Shock & Awe Fire Roasted Mango Salsa - General's Hot Sauce
Shock & Awe Fire Roasted Mango Salsa
Like jumping into the jacuzzi on that first day of vacation. Refreshing and about as hot as you can stand it. Mango habanero salsas are pretty popular, but this recipe brings a whole other complexity of flavor by replacing fresh habaneros with plenty of aged, smoky, citrusy fire from Shock & Awe.
Tomatoes (If you haven’t heard our opinion on tomatoes, check out our Grunt Green Pico de Gallo recipe. If you have, well then you already know better.)
Shock & Awe Hot Sauce
Fresh mangoes
Fresh mint
Italian parsley (we’ll give you cilantro haters a break)
Huge bonus points if you fry your own tortilla chips again like in our Grunt Green Huevos Rancheros recipe
Quarter your tomatoes and cut out the core. Likewise, cut the top and bottom off of your onion (or half of an onion depending on how much you’re making) and quarter it.

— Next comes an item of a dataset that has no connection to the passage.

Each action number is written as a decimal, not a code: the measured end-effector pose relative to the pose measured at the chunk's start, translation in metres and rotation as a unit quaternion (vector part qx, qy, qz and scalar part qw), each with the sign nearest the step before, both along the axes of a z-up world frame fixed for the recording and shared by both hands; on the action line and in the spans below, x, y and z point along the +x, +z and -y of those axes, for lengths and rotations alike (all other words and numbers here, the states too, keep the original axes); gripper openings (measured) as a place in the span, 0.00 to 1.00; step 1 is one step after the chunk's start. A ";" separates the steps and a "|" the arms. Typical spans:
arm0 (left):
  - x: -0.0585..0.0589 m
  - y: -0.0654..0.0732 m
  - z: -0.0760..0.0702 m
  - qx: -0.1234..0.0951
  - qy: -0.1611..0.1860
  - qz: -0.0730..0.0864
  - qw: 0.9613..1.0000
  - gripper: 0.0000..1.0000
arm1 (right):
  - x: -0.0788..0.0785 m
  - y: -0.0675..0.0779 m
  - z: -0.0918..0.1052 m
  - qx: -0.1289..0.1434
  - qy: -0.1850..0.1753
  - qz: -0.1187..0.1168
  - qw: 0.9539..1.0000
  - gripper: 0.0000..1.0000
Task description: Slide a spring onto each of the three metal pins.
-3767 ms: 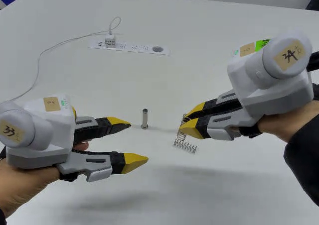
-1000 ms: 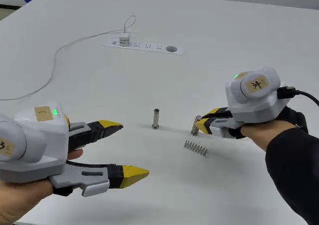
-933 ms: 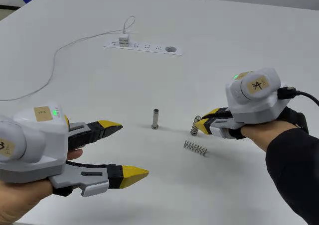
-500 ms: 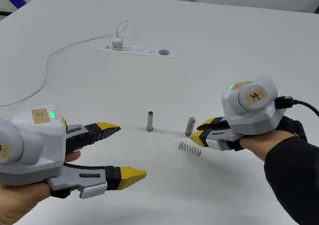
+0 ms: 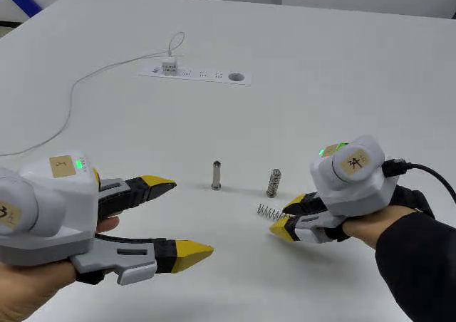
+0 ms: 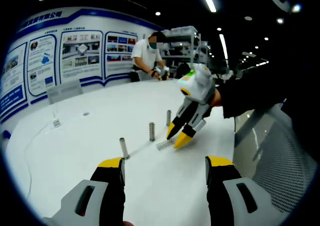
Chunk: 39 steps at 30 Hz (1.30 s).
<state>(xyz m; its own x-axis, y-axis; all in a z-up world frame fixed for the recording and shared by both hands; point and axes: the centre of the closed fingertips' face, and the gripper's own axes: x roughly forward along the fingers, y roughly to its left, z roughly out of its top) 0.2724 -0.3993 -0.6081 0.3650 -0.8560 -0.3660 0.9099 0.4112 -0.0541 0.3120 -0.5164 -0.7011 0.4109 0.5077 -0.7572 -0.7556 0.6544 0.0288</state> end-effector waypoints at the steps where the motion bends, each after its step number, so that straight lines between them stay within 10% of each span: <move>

Cut off the woody bottoms of your garlic cloves and cut those in half. Coat all of the above in some good olive oil, salt, and pepper, and spread it all out on a baking sheet. Set your broiler on high and put that sucker on the top rack for a couple of 4 minutes or until you get some good caramelization and browning on the onions and a little fire-roasted char on the tomatoes.

Next, pull out your favorite Obliterator 9000 and dump it all in. Whether it’s a blender, a food processor, or some other appliance you saw on TV and spent too much money on, it doesn’t matter. Of course, you could also just throw it all on a big ole cutting board and get to work with Mr. or Mrs. KnifeToMeetYou. However you do it, turn all those big pieces into little pieces along with the mango and the juice from the lime.

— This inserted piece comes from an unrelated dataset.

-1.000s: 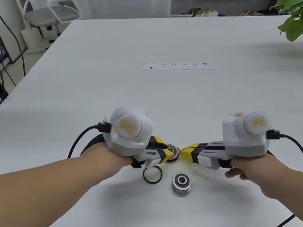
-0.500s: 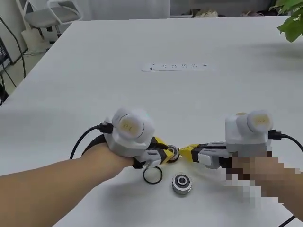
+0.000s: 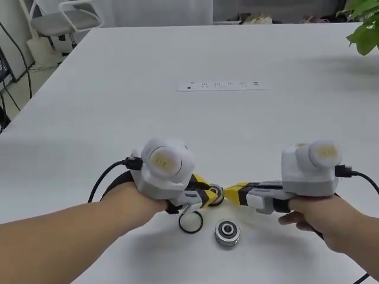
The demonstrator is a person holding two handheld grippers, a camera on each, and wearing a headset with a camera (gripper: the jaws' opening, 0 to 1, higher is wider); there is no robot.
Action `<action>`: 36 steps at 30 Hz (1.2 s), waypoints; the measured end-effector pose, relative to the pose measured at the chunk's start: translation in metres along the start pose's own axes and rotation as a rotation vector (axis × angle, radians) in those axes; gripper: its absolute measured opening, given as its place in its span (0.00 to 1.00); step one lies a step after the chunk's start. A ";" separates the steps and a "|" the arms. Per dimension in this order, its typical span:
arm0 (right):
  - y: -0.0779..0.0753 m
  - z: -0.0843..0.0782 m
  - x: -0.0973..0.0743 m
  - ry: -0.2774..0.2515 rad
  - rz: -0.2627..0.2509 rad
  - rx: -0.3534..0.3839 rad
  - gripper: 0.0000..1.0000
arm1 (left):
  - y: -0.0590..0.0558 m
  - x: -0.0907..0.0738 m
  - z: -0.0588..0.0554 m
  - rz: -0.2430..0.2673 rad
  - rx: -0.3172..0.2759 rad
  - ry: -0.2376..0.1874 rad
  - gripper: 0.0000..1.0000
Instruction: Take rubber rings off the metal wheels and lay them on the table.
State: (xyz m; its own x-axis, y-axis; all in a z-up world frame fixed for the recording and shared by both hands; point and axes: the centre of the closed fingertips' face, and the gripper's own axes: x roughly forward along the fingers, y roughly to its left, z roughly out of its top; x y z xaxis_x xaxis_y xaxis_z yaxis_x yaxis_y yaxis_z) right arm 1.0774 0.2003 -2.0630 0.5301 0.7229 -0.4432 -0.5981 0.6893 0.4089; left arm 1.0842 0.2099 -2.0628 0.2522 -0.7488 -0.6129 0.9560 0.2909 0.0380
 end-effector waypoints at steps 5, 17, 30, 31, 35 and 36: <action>0.004 0.001 0.001 -0.002 0.007 0.000 0.00 | 0.000 0.000 0.000 0.004 0.008 0.002 0.07; 0.010 0.002 0.005 -0.008 0.031 -0.019 0.00 | -0.001 0.000 0.000 0.001 0.010 0.000 0.07; 0.015 0.007 0.005 -0.035 0.059 -0.006 0.00 | -0.001 0.000 0.000 0.002 0.012 -0.003 0.07; 0.015 0.007 0.005 -0.036 0.061 -0.003 0.00 | -0.001 0.000 0.000 0.002 0.012 -0.003 0.07; 0.017 0.007 0.005 -0.039 0.066 -0.002 0.00 | -0.001 0.000 0.000 0.003 0.011 -0.002 0.07; 0.017 0.007 0.004 -0.039 0.068 -0.001 0.00 | -0.001 0.000 0.000 0.004 0.011 -0.003 0.07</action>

Lastly, finely chop all the parsley (cilantro if you prefer, the parsley and mint do go strikingly well together though) and mint and keep them separate of each other for now. Keep adding Shock & Awe, stirring it in, and tasting until you get to “Yeap, that last bit was probably too much,” and add in your parsley/cilantro.

Finally the mint. We’ve found people have varying preferences for how much mint they like, so we recommend keeping it separate and then adding it to individual servings. However, it is an absolute requirement for this recipe. Combined with the Shock & Awe replacing the fresh habaneros, it takes this recipe from good, to an almost complete culinary experience. It’s sweet, salty, acidic, smoky, garlicky, citrusy, and even manages to pull off being both hot and cold. It’s like pizza and ice cream except it actually works, and doesn’t give you flashbacks of having to go to the neighbor kid’s birthday party at Chuck E. Cheese.